Background Sulfamethoxazole and trimethoprim (TMP-SMX) is frequently used for urinary tract infections and Pneumocystis prophylaxis in patients on high dose systemic steroids or cyclophosphamide. Recommendations on avoiding TMP-SMX in systemic lupus erythematosus (SLE) are based on anecdotal evidence. Many authors describe adverse effects of TMP-SMX to be a drug reaction or allergy rather than a true SLE exacerbation.
Methods We performed chart review in an urban community clinic setting from 2013 to 2018.
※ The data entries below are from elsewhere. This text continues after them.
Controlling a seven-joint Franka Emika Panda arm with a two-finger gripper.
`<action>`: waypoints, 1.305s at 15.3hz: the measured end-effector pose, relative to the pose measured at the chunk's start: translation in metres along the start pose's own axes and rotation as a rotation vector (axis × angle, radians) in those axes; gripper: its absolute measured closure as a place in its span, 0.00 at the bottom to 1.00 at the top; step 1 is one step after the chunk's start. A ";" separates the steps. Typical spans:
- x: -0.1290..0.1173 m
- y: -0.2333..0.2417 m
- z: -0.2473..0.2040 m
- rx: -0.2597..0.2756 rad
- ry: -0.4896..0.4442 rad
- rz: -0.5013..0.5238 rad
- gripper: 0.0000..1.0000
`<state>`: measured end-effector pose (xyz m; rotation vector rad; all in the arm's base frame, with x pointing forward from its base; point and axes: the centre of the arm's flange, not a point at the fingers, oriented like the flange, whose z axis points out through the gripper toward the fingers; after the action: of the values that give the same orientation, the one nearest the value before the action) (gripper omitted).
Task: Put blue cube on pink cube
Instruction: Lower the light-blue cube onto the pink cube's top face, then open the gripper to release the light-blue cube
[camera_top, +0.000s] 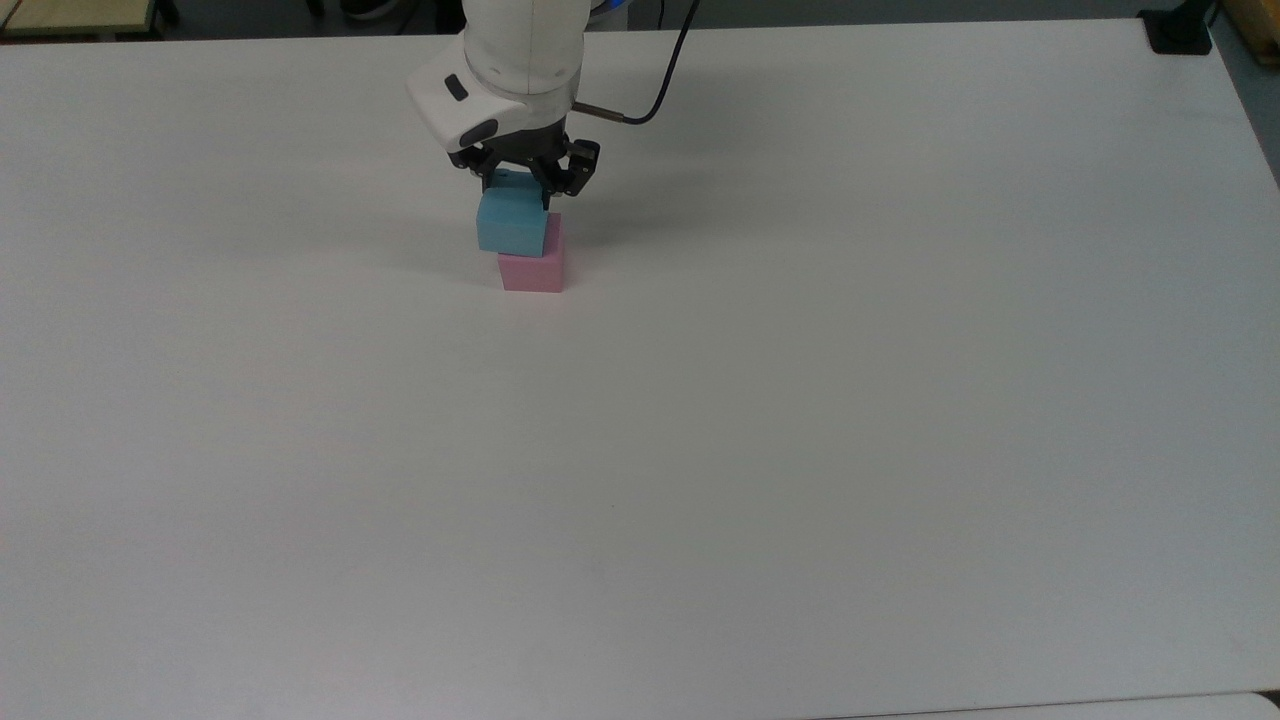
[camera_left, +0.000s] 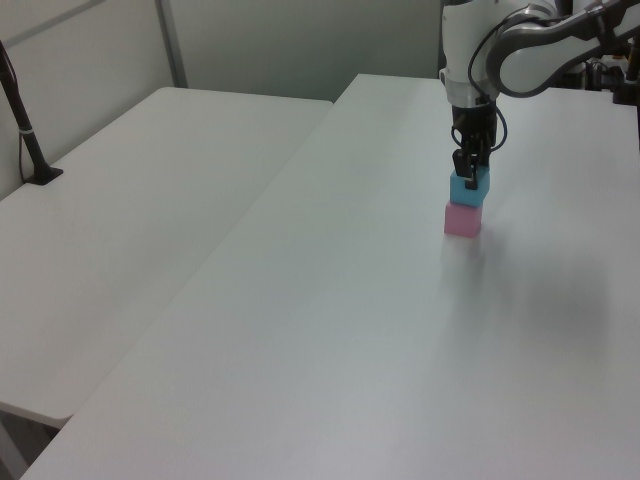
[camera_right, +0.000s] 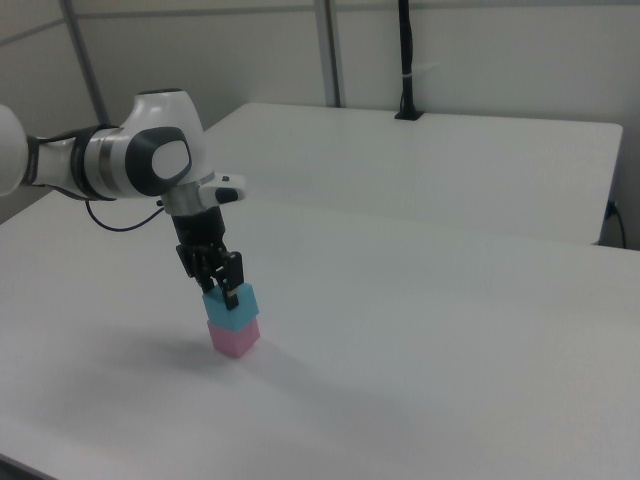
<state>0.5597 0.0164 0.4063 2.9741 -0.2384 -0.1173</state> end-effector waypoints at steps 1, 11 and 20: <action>0.000 0.000 0.001 -0.001 -0.001 -0.001 0.44; 0.001 0.000 -0.001 0.000 0.002 0.000 0.20; 0.002 0.006 -0.033 0.003 0.033 0.019 0.07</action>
<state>0.5641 0.0154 0.4395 2.9733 -0.2637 -0.0660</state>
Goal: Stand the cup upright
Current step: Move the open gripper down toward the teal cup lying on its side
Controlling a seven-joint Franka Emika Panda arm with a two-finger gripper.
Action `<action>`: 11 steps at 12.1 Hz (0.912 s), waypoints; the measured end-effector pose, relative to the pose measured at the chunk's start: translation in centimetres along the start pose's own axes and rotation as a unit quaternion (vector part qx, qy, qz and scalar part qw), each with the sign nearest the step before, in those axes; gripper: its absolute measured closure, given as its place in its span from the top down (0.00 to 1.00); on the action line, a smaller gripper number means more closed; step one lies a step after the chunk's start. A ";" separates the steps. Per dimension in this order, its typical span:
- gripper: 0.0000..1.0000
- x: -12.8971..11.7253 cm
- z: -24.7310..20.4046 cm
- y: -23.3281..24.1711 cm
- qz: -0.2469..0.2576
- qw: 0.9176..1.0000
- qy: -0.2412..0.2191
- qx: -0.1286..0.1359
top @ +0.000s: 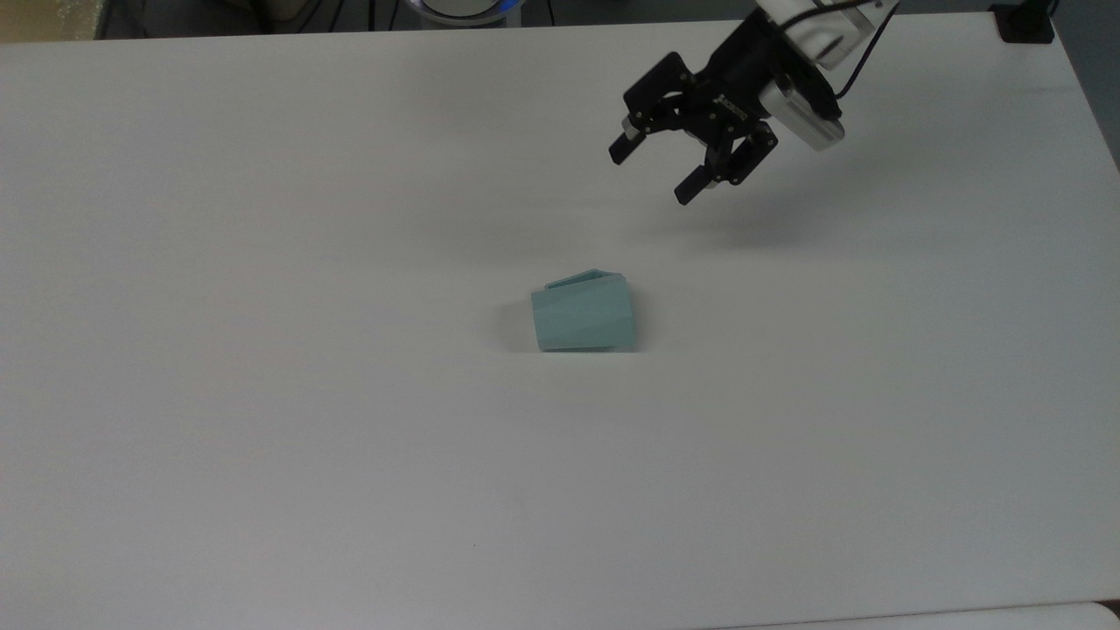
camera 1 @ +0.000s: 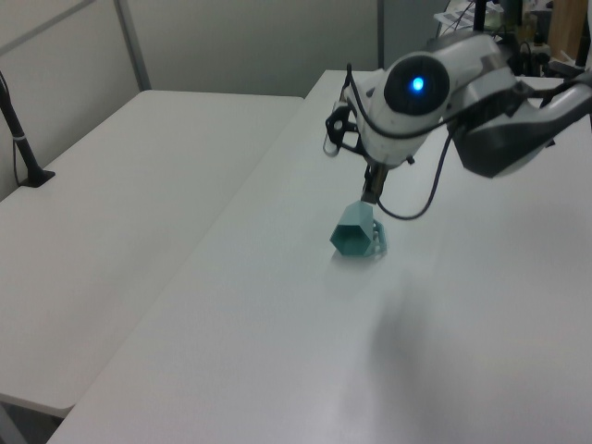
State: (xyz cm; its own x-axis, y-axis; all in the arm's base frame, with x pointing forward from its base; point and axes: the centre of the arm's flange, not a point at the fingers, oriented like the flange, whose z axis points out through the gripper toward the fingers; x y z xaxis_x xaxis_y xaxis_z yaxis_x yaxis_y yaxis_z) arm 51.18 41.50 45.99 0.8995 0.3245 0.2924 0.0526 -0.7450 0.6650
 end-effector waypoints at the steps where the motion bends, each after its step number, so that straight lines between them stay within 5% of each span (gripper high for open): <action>1: 1.00 -0.3 0.3 -1.6 -0.013 1.000 0.004 -0.006; 11: 1.00 -2.1 7.4 -13.2 -0.105 0.990 0.077 -0.056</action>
State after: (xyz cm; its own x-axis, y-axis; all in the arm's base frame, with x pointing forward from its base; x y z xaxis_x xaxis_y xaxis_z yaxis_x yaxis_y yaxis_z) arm 51.83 46.37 31.56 0.7969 0.5566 0.2346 0.1755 -0.5850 0.7918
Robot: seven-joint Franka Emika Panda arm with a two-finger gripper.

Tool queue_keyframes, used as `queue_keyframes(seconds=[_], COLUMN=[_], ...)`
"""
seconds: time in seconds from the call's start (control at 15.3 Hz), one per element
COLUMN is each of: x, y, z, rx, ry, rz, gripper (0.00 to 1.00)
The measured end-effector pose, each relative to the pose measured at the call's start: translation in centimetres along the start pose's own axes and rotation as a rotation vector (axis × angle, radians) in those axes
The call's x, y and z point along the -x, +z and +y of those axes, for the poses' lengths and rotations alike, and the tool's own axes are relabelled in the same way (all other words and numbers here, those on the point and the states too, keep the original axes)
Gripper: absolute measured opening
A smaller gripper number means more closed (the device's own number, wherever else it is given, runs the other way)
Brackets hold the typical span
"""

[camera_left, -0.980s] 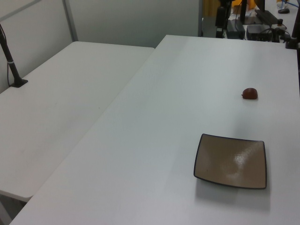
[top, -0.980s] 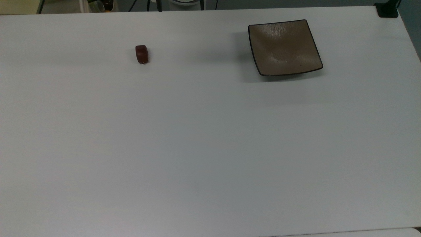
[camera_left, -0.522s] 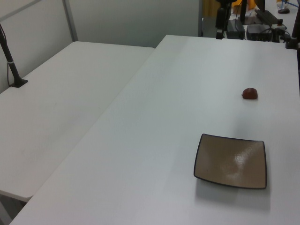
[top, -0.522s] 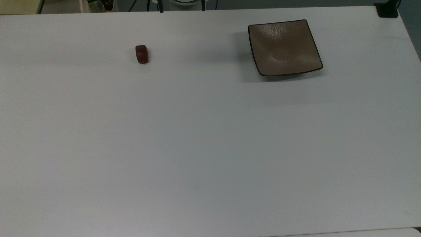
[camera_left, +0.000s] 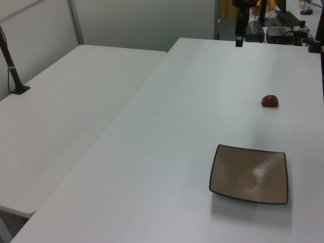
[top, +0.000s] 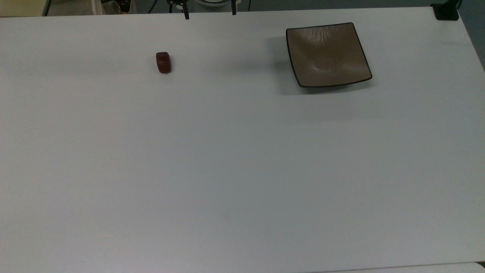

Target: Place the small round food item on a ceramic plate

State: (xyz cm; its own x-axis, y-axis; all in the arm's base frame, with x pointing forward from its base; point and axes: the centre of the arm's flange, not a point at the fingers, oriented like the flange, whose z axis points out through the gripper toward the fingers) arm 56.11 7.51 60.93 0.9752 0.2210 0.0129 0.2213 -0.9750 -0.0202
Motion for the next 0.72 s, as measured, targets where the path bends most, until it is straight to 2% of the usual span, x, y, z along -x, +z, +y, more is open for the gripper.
queue_keyframes(seconds=[0.13,0.26,0.72], x=[0.1,0.3,0.8], y=[0.4,1.1,3.0], z=[0.8,2.0,3.4], rx=[-0.001,-0.004,-0.015], ry=[-0.106,-0.166,-0.176], rz=[-0.009,-0.023,-0.062], gripper=[1.0,1.0,1.0])
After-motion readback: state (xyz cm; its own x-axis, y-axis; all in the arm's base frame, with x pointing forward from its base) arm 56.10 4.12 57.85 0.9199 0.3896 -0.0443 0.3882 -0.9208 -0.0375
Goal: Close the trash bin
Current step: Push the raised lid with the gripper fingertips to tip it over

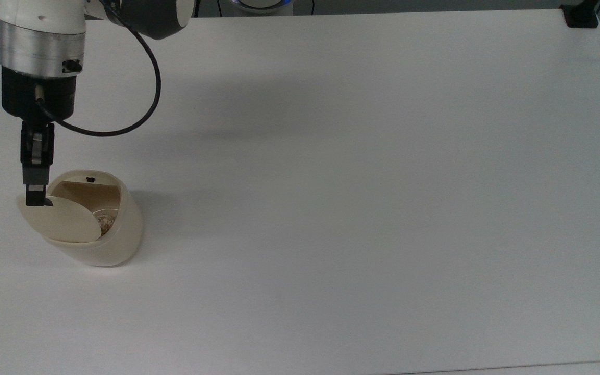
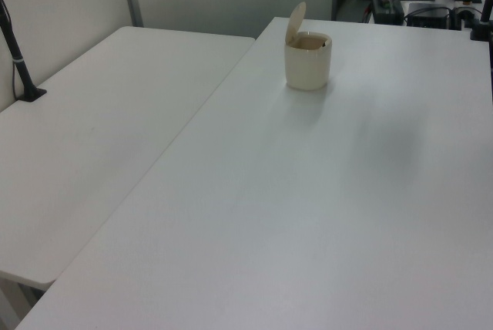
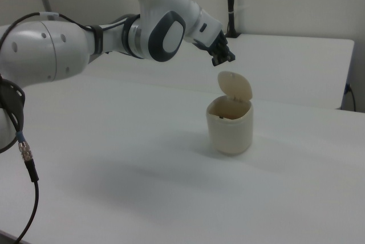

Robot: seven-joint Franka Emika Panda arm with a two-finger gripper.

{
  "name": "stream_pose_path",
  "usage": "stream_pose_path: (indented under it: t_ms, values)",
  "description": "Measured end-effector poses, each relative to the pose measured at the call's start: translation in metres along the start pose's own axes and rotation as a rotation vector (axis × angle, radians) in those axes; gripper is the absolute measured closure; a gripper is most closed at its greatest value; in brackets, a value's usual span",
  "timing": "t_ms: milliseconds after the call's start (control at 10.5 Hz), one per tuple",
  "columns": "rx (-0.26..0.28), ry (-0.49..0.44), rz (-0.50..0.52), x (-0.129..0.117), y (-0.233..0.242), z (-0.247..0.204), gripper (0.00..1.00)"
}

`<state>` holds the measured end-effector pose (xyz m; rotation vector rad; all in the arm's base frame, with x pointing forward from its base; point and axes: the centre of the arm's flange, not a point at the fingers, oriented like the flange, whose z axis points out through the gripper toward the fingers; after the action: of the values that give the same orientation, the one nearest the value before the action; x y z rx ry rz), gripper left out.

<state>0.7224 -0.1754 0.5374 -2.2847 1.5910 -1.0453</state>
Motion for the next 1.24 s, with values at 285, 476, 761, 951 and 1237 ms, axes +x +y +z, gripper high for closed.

Results Three patients were identified as having a lupus exacerbation within one week of exposure to TMP-SMX, and one patient within two months. Exacerbations consisted of fever and arthralgia, lupus enteritis, lupus enteritis with pericarditis, and inflammatory arthritis. Three cases occurred in the summer (two in June and one in September) and one case in the winter (December). All patients required hospitalization. Two of four patients had stable SLE prior to exacerbation. Symptoms in all patients resolved after treatment with high dose systemic glucocorticoids. There were no recurrent manifestations after TMP-SMX was stopped. All patients continued baseline medications and did not need additional long-term immunosuppression.
Conclusions TMP-SMX can cause severe exacerbations of SLE and should be avoided in these patients. To the best of our knowledge, this is the first report of two instances of TMP-SMX induced lupus enteritis. Serologic associations may identify those with greater risk, as a positive RNP, Smith and chromatin antibodies were found in three patients and SSA was positive in only one patient. Increased photosensitivity secondary to TMP-SMX may lead to exacerbation, as three cases occurred during summer months. More studies are needed to clarify guidelines for TMP-SMX use in patients with SLE and promote awareness of exacerbation risk within the primary care community.